City of angels? That’s a translation of the first part of Bangkok’s real name, as it’s known to people in Thailand. Here is the full name of the city:
กรุงเทพมหานคร อมรรัตนโกสินทร์ มหินทรายุธยามหาดิลก ภพนพรัตน์ ราชธานีบุรีรมย์ อุดมราชนิเวศน์ มหาสถาน อมรพิมาน อวตารสถิต สักกะทัตติยะ วิษณุกรรมประสิทธิ์
Me and the TC spent the day on a guided tour of three temples: Wat Traimit, Wat Pho, and the Marble Temple. The images of the Buddha in the temples are quite breathtaking. We saw a bit of the bustling city from the windows of the bus. Colour, food, smiles, and ramshackle poverty.
My impressions? A merry mix of magnificence and mundanity.
The book I’m in
The Rivers of London, by Ben Aaronovitch. Funny, full of action, with a touch of darkness and not a little magic.
When visiting temples, wear shoes that are easy to slip on and off. Especially if you have a few feet.
Me keeping a low profile at Wat Pho:
Wat Traimit is the home of the Golden Buddha statue:
The image of the Golden Buddha is very beautiful and very impressive indeed. At a height of 3 metres, it towers over you. At 5.5 tonnes of solid gold, it is the biggest solid gold statue in the world, and the one with the highest intrinsic value: around $250 million. I was surprised at the low level of security around the statue. I suppose it would be hard to steal!
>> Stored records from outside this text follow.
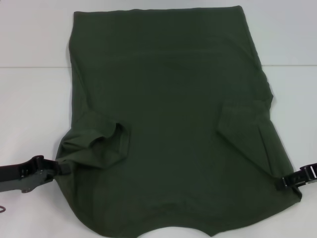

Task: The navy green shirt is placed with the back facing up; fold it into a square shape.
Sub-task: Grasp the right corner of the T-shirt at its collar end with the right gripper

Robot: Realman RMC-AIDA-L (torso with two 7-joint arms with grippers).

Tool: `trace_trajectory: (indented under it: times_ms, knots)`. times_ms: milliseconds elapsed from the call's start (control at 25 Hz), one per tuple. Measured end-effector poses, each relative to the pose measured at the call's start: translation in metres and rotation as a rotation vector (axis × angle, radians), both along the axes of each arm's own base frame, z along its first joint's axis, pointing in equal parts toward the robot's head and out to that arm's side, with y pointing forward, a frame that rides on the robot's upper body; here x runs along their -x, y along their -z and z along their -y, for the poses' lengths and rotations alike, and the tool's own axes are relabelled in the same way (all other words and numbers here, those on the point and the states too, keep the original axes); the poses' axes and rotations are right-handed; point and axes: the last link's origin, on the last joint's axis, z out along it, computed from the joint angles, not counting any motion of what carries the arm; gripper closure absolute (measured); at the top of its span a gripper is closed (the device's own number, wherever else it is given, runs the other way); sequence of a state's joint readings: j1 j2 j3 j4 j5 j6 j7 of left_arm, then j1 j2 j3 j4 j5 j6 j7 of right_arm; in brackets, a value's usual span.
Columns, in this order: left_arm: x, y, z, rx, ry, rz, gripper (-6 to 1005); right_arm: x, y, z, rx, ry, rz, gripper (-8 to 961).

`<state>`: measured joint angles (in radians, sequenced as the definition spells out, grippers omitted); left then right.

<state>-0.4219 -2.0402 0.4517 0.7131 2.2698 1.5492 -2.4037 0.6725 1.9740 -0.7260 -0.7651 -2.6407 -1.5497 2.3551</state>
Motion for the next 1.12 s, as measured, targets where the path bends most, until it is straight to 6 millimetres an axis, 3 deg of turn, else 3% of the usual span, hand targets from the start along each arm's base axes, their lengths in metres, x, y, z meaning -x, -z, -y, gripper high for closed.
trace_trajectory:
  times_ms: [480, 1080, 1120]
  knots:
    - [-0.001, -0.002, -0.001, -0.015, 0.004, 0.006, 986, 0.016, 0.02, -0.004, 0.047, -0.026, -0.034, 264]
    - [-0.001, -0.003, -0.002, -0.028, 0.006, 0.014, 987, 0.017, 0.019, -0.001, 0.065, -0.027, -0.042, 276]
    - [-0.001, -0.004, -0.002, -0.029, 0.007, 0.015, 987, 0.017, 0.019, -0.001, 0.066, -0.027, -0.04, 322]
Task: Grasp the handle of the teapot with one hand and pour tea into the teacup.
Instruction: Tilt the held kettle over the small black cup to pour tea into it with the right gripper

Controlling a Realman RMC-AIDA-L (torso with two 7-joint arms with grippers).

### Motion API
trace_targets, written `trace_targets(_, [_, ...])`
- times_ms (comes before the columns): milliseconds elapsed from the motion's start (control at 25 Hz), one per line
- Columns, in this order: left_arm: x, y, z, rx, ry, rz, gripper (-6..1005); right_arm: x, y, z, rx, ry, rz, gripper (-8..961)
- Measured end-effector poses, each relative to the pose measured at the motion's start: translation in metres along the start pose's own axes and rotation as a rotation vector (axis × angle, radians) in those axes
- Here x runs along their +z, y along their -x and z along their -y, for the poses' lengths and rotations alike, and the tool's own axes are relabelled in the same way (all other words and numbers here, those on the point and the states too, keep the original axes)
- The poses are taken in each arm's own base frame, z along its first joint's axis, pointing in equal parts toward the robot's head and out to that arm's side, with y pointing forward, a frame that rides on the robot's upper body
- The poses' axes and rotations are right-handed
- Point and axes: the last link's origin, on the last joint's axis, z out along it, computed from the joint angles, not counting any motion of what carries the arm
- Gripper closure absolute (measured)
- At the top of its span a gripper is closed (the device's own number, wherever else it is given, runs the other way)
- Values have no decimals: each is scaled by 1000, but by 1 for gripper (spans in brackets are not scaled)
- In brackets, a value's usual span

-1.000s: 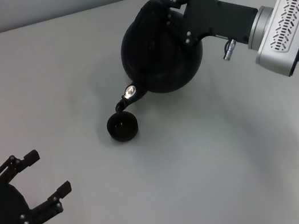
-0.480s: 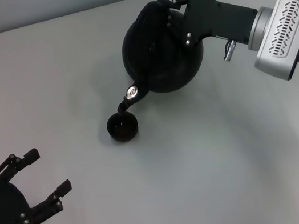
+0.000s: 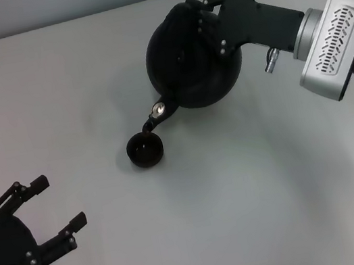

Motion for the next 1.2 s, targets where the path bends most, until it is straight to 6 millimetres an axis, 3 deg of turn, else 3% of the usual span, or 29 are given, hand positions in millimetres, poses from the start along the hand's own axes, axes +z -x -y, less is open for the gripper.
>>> trace_targets(1200, [0, 0, -1, -1, 0, -3, 138, 5, 5, -1, -34, 25, 24, 869])
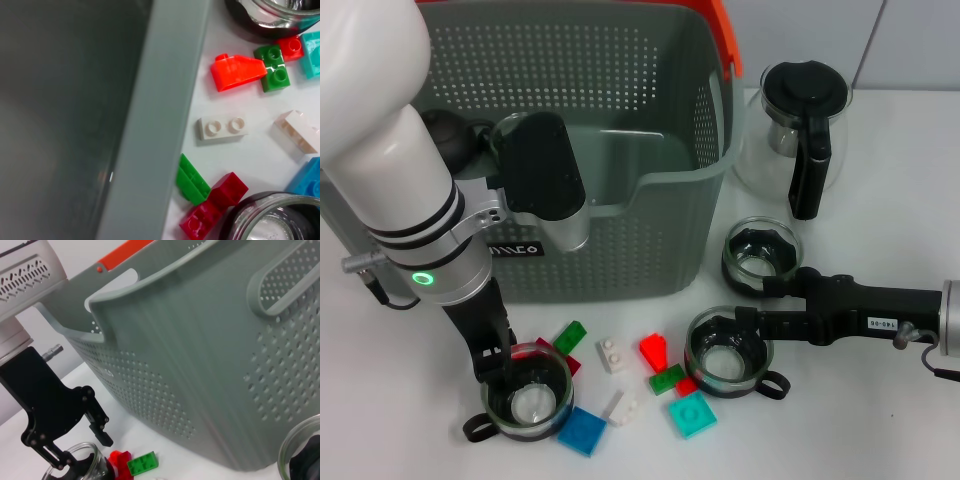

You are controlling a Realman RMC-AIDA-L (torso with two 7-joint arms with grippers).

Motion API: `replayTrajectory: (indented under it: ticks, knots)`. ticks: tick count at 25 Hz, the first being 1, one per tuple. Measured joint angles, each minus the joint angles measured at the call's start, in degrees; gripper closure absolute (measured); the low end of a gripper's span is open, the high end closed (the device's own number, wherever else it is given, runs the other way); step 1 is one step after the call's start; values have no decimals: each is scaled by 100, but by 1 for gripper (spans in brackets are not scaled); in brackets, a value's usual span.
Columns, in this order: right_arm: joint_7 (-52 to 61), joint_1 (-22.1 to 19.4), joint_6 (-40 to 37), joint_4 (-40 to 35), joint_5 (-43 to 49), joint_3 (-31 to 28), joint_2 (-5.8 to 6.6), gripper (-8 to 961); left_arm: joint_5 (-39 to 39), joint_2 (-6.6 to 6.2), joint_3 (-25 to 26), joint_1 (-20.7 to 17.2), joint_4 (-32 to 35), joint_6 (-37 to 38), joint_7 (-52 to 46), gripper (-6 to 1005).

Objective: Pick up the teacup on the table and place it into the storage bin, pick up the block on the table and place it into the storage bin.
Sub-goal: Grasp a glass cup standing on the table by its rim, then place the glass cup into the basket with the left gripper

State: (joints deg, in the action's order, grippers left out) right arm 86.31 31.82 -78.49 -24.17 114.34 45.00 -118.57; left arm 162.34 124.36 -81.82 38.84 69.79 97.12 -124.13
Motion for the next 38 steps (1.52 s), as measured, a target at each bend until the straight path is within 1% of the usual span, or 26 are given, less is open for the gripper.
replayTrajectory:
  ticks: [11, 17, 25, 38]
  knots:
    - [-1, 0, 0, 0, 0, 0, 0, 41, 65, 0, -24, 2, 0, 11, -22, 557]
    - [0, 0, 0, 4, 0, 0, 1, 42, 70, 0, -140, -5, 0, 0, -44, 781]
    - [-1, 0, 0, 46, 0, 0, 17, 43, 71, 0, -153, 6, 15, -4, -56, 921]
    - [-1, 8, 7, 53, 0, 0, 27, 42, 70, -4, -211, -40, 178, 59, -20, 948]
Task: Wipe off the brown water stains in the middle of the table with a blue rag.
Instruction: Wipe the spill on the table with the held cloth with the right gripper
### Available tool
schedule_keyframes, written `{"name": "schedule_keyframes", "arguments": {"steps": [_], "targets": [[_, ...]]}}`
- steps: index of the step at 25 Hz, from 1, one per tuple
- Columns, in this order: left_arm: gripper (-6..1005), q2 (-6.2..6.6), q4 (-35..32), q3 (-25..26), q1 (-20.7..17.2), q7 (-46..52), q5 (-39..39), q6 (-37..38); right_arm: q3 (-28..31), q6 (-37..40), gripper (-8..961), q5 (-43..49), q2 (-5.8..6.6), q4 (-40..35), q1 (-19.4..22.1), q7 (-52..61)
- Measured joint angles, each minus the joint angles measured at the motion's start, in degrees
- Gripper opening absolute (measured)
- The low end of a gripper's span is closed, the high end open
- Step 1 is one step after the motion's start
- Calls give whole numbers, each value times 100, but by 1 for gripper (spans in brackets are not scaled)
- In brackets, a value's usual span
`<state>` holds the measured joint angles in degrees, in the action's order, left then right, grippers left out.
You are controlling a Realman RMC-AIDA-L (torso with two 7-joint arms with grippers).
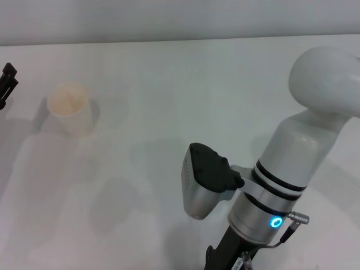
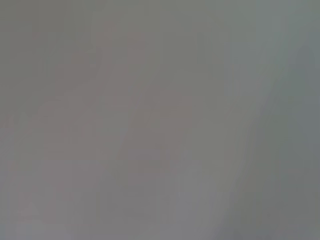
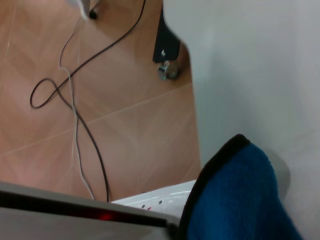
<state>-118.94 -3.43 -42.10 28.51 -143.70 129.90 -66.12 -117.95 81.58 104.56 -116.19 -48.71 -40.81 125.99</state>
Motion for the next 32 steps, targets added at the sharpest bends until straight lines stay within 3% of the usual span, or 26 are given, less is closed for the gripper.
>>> {"name": "schedule_keyframes", "arguments": {"steps": [6,18,26,32], "targets": [[861,3,0,0,54,0,0,0,-192,-286,77,-201,0,3,-19,-28],[862,3,1,21,79,0,42,110,-94,-1694,78,-557,1,160,24,-227],[862,3,1,33,81,0,48,135,786,-2362,79,-509,52,506,10,-254],[861,3,0,36,85,0,55,136,1873,-2495,79,111,76,972,-153,-326]]}}
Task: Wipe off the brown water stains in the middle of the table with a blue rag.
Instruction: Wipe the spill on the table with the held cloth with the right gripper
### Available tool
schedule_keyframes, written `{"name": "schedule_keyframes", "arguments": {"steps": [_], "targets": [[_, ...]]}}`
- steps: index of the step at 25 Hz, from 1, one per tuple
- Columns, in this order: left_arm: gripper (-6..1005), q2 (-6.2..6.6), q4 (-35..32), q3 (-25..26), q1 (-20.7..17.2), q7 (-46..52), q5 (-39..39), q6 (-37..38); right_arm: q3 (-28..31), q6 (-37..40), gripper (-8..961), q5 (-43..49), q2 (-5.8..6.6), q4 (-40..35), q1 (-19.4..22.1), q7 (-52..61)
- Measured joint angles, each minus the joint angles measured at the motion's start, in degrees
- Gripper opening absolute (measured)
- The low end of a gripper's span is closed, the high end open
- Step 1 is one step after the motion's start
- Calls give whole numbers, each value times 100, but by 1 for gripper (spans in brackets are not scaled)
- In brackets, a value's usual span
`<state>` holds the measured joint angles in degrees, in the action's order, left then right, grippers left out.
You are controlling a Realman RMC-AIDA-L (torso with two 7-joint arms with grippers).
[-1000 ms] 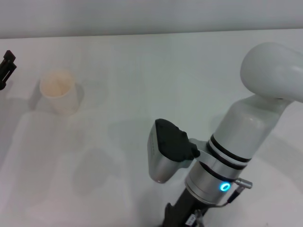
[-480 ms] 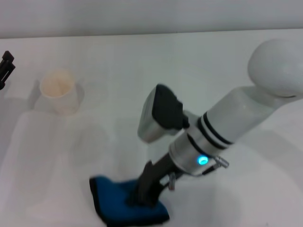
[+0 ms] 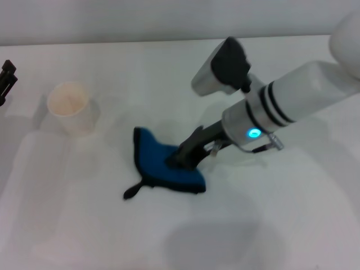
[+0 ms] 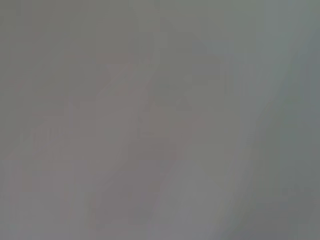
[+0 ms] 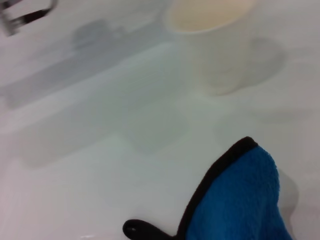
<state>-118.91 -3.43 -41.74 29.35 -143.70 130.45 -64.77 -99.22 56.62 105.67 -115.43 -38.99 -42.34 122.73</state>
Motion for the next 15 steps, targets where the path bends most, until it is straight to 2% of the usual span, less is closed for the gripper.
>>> {"name": "schedule_keyframes", "arguments": {"steps": [8,15], "targets": [[861,0,-14,8,-11,0,6,-1,1295,-20,80,1319,38,113,-31,12],[861,0,-17,9,-69,0,7,-41,2123,25,81,2304,99,128,-38,79]]}}
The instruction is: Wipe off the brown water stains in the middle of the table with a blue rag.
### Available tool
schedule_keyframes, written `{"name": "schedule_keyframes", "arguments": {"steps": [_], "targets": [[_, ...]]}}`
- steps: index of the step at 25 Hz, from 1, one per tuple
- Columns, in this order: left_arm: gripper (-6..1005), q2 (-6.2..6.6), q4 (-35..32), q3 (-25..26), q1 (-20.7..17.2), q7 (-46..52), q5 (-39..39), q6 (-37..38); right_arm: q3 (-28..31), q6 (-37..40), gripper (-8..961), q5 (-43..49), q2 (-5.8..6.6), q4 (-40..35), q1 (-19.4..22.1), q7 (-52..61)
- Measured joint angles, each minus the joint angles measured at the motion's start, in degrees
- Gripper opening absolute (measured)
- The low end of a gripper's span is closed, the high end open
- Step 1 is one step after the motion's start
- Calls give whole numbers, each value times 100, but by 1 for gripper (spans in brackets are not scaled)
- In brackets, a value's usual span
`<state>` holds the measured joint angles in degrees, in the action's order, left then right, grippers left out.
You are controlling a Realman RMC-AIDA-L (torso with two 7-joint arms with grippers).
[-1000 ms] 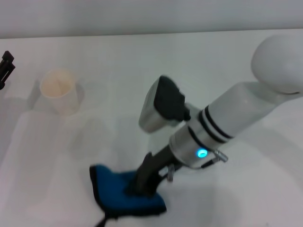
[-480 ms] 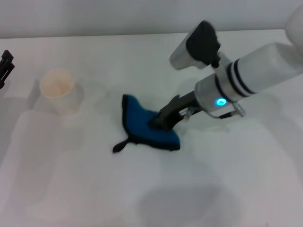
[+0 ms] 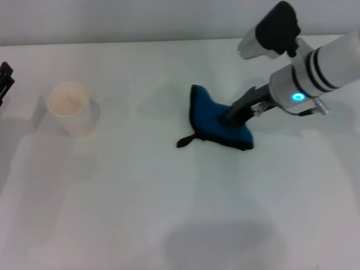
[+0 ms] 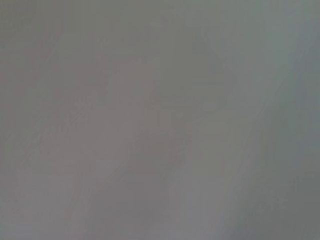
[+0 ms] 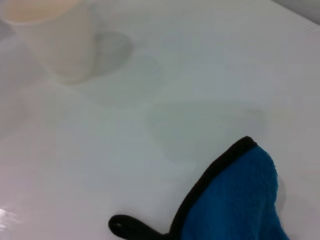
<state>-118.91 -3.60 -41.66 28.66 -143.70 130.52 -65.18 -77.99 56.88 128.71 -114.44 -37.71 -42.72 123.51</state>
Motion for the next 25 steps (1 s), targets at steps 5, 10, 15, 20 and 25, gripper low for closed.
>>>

When first built, 700 years ago, the statue was encased in a layer of plaster, presumably to hide the valuable gold. Only in 1955, when people were moving the statue to its new home at Wat Traimit, did they chip the casing by mistake and discover the pure gold underneath. “Wat Traimit is a lucky temple,” remarked our guide. This worm was rather taken with the statue’s noble profile:
Wat Pho is a complex of temples, pagodas and galleries. It also houses the original college of Thai massage. Here is the entrance to Wat Pho:
The image of the Reclining Buddha at Wat Pho exudes serenity:
All round the Reclining Buddha are murals depicting the life of Buddha. This is just a small part of one of the scenes, partly picked out in gold leaf:
The feet of the Reclining Buddha image give an idea of its scale:
The bottoms of the feet are inlaid with mother of pearl:
Here is a close up view of one of the mother-of-pearl scenes on the feet:
Another lovely image of the Buddha at Wat Pho:
Wat Pho is a garden of pagodas:
A closer look at some of the tiling on a pagoda:
There’s so much to see, sometimes it’s hard to know which way to turn:
Dragons and flowers:
At the school of Thai massage within the grounds of Wat Pho, murals depict the human anatomy demonstrating massage techniques:
A closer look at a diagram for massage students:
Small statues in the garden, also demonstrating Thai massage:
The Marble Temple is made of Italian marble:
This worm found the windows intriguing: they’re stained glass, in the Italian style, but depicting Thai scenes:
Here is the gorgeous image of the Buddha in the Marble Temple:
This statue is a copy of the image in Northern Thailand, the Phra Buddha Chinnarat, which our guide says is the most beautiful image of Buddha in the world. Here is a closer look at the image in the Marble Temple:
Bringing us back to earth, the Marble Temple has more than 50 images of the Buddha, including this one of Buddha the aesthete:
This worm is drawn by some of the statues’ eyes:
That’s all for today, dudes.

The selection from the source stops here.